Кто-то отозвался: "Опоздать никогда не поздно…"

Кто-то радостно покашливал.

Кто-то стыдливо глядел себе под ноги.

Кто-то помянул Бога.

Кто-то заметил: "Бог отлучился. Утёр руки дядя…"

Кто-то помянул главу правительства.

Кто-то, непочтительно тыча пальцем в небо, ворчал: "Нас подставили…"

Кто-то из артиллеристов досадливо крикнул: "Это какая-то нелепость…"

Кто-то из танкистов сдавленно воскликнул: "В другой раз мы…А не то очерним себя в веках".

Боец Николай пропел:

"Вышел зайчик на крылечко

почесать своё яечко.

Шарил, шарил – не нашёл;

плюнул на хер и ушёл"

Рафи недоумевал:

– Что случилось?

Амос, высунув язык, пояснил:

– Рыбка с крючка сорвалась!

Гилад, прикрыв ладонями уши, осведомился:

– Сержант, теперь нам какая цена?

– Мы солдаты, – сказал я.

Гилад поджал губы, словно опасался выдать государственную тайну.

Иона, выпятив грудь, громко произнёс: "Всё псу под хвост! Мы, вроде бы, уделались…"

Громко зевнув, Амос спросил:

– Кто сказал?

– Кому надо, тот и сказал – рявкнул Иона. – Тебе не надо – не слушай! А мы всё равно уделались, даже если ты и на самом деле глухой.

Ран воскликнул: "Зато теперь мы освободились от всего этого!.."

Ефрейтор Фима выдохнул:

– Свобода? Хотел бы я знать, что она из себя представляет. Ты, сержант, знаешь?

Я сказал:

– Знаю.

– Ну! – напрягся ефрейтор. Казалось, ещё немного и он задохнётся от нетерпения.

Я изрёк:

– Свобода – это когда ты не ведаешь, на каком ты свете!

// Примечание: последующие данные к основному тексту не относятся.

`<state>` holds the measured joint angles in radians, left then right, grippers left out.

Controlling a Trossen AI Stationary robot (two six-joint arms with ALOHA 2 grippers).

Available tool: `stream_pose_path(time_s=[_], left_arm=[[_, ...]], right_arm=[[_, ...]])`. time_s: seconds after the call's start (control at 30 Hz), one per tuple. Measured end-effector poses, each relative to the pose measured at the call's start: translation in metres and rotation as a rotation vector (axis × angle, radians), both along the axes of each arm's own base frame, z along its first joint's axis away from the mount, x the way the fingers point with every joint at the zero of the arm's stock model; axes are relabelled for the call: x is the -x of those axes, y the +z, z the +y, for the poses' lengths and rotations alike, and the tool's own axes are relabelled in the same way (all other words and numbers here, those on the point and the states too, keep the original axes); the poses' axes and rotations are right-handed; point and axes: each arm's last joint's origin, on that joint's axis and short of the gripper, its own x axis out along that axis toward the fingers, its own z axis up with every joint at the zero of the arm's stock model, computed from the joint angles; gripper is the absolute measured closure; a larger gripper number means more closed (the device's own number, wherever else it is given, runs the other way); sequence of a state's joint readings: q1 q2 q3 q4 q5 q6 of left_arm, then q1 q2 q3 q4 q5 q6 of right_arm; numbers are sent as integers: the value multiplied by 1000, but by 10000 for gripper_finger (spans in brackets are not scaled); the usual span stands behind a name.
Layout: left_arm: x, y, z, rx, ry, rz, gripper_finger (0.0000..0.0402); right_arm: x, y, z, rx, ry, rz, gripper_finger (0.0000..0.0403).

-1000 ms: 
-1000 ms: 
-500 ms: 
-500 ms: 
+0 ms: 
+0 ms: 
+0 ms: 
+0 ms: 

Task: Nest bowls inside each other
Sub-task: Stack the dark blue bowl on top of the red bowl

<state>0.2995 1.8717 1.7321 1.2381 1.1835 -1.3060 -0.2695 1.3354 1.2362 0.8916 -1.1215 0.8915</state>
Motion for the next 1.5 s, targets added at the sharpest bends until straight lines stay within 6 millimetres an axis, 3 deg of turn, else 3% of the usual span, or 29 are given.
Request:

Лицо ефрейтора страдальчески сморщилось.

– Разве мы не знаем?

Я тоже сморщил лицо. У меня в голове началось чёрт-те-знает-какое метание. "Мы сбилась с ритма, сбились с пути, – подумал я. – Наш компас вышел из строя…"

Николай извлёк из своего репертуара очередной анекдот: "Ой, доктор, что это у меня там?" Доктор посмотрел. "Так ведь у тебя в спине торчит нож! Наверно, больно?" "Нет, доктор, щекотно!"

Рядовой Иона впал в исступление. Он напоминал измождённого удава.

– Этого быть не может! – бушевал он, стараясь поочерёдно дозировать степень яростного шума и умеренного рычания. – Какого чёрта мы в этой пыли провалялись? Чего мы добились нашей вознёй? Зачем я теперь чувствую себя так, будто на мне надет шутовской колпак? К чему нас целую неделю ни за что ни про что е…Целую неделю! Почему нам не позволили покончить со Злом? Лично я бы…

Иона перевёл дыхание и выжидающе уставился на меня.

– Говори, Иона, говори, – разрешил я. – Хорошо молчать труднее, чем хорошо говорить.

Иона облизнул губы.

– Теперь, после всех этих паршивых дней и ночей, после наших попыток проявлять самообладание, нам говорят, чтобы мы из Газы убирались? Ну и сели мы в лужу! За что мне тащить в себе чувство, будто я половая тряпка или нечто полуживое?

– Лучше нечто полуживое, чем неживое нечто, – заметил Николай.

Иона продолжил:

– Сержант, теперь наша душа в печали, и нам бы прийти в себя. Теперь бы нам на недельку увольнительные…Мы бы душой отошли. Нам бы навестить ресторан "Здоровый желудок", где подают пельмени в масле и креветки в винном соусе. Думаю, если глотнём немного шампанского, а то и чуть больше, чем немного, то это нас малость взбодрит, во всяком случае, тогда мы сможем заставить себя изобразить, так сказать, хорошую мину при проигранной игре.

– Поговорю с командиром роты, – обещал я. – Только прежде утопите маленькую ящерку в своей моче.

– Это зачем? – опешил ефрейтор Фима.

Я сослался на обычай древних римлян, которые утверждали, что если утопить в человеческой моче маленькую ящерку, то она исполнит любое желание.

У ефрейтора Фимы увлажнился лоб.

Николай, громко икнув, пробурчал:

– Игра ещё не доиграна…

– Доиграем, – сказал Иона и добавил: "После похода в ресторан "Здоровый желудок".